= Alwyn Machen =

British trade union leader (1900–1960)

Joseph Robert Alwyn Machen (3 May 1900 - 2 March 1960) was an English trade union leader who was president of the Yorkshire Area of the National Union of Mineworkers and posthumously elected president of the National Union of Mineworkers.

Born into a coal mining family in Clowne, Derbyshire, Machen left school and began working as a coal miner at the age of 13. He continued his education at the Chesterfield Labour College, and soon began to lecture personally at the college. He joined the Miners' Federation of Great Britain (MFGB), and through this role, helped organise a major demonstration in London in 1925, where he heard Herbert Smith and A. J. Cook speak, becoming a supporter of the two miners' leaders.

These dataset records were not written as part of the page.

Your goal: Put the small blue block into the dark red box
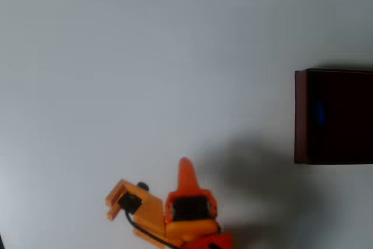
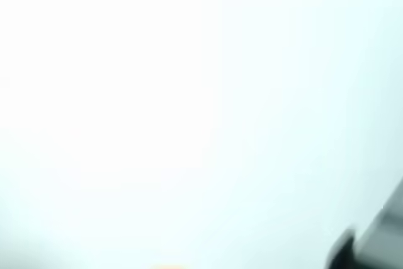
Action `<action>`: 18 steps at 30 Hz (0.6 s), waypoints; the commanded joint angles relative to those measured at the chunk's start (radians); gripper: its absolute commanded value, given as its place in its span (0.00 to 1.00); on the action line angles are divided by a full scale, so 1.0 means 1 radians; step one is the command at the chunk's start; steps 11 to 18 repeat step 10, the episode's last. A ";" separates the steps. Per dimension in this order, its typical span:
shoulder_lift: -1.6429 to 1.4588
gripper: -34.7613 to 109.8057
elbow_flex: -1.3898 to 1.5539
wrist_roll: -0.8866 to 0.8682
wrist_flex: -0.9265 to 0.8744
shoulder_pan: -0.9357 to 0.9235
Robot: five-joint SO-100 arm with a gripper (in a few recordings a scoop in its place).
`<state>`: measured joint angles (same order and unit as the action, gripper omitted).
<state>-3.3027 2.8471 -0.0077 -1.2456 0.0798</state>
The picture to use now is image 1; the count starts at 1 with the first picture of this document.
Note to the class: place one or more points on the orange camera mount bracket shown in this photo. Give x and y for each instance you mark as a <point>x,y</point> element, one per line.
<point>150,214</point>

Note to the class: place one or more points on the dark brown box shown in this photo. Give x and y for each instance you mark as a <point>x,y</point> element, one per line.
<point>338,132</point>

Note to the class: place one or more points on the blue lego brick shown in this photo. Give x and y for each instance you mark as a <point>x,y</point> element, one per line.
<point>321,112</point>

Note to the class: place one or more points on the red-orange robot arm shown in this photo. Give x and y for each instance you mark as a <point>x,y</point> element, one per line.
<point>215,241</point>

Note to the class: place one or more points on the black camera module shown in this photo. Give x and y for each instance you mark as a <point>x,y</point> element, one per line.
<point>130,202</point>

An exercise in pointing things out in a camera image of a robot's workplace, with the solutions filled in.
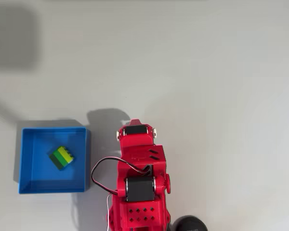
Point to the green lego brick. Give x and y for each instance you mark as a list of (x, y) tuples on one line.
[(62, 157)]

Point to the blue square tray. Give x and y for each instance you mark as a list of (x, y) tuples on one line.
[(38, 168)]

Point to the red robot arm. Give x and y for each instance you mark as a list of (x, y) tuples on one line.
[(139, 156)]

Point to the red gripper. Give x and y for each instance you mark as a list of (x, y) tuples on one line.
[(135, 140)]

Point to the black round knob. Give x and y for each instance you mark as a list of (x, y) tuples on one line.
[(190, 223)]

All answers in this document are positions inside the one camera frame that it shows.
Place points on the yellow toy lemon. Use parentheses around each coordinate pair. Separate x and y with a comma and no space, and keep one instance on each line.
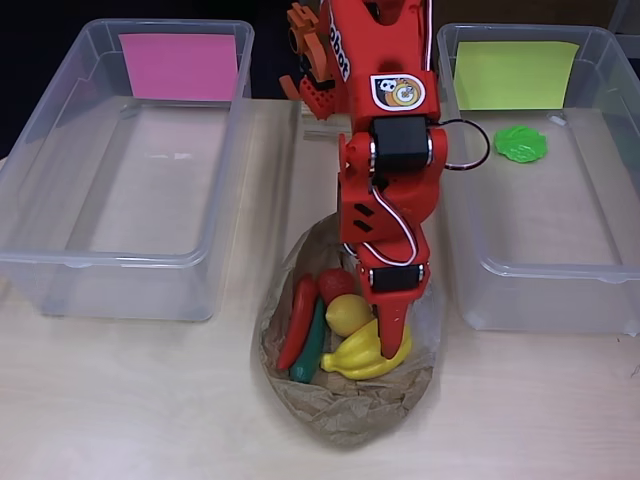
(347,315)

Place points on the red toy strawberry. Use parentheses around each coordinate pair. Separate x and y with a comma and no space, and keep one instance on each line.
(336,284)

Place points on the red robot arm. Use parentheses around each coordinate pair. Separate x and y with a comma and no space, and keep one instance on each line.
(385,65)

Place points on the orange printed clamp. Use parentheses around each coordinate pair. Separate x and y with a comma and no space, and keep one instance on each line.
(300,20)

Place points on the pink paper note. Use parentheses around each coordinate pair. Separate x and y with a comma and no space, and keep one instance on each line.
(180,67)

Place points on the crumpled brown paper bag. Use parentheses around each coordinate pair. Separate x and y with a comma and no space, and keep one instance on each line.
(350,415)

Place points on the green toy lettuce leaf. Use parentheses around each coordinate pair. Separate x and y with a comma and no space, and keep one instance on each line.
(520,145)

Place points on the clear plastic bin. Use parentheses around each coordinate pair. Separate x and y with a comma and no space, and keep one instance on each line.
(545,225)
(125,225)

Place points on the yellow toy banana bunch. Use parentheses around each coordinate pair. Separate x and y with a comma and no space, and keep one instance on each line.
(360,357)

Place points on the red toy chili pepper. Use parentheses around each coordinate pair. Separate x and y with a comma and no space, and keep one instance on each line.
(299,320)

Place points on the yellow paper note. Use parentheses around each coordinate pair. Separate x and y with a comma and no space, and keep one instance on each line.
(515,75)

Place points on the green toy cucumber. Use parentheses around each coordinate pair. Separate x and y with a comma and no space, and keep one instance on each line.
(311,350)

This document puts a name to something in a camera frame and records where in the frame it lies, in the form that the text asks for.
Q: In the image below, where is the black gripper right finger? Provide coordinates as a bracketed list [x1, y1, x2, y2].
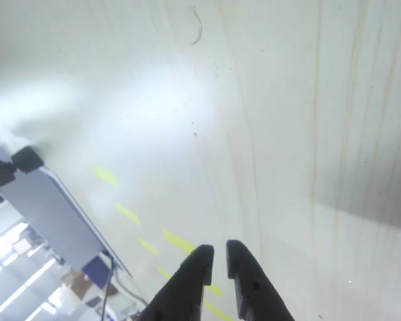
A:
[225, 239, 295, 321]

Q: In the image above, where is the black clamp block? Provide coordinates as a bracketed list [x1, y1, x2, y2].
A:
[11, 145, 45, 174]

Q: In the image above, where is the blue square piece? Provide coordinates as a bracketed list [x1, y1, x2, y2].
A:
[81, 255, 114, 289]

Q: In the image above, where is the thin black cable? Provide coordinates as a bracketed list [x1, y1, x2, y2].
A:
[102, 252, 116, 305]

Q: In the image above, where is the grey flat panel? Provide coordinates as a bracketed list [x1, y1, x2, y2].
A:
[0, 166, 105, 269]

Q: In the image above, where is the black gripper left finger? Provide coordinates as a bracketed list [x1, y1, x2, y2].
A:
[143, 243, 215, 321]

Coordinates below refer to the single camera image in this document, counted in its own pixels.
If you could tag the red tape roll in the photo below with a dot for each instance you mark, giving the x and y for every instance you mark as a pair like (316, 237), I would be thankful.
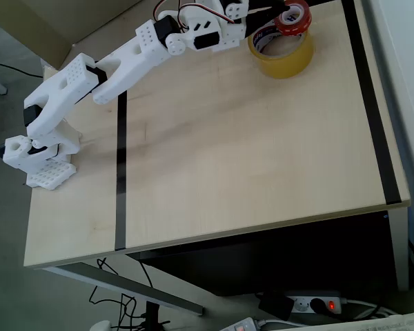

Following the UK general strike, Machen struggled to find work, but eventually gained employment at a colliery in Thorne in Yorkshire. There, he joined the Miners' Federation of Great Britain (MFGB), and rapidly rose through its ranks, first within his local union branch, then in 1945 becoming the regional Compensation Agent. In this role, he became well-known and wrote a book on the Industrial Injuries Act, 1946. In 1952, he was elected as President of the Yorkshire Miners' Association.

A member of the Labour Party, Machen was elected as a councillor on the West Riding of Yorkshire County Council, and also on Thorne Rural District Council.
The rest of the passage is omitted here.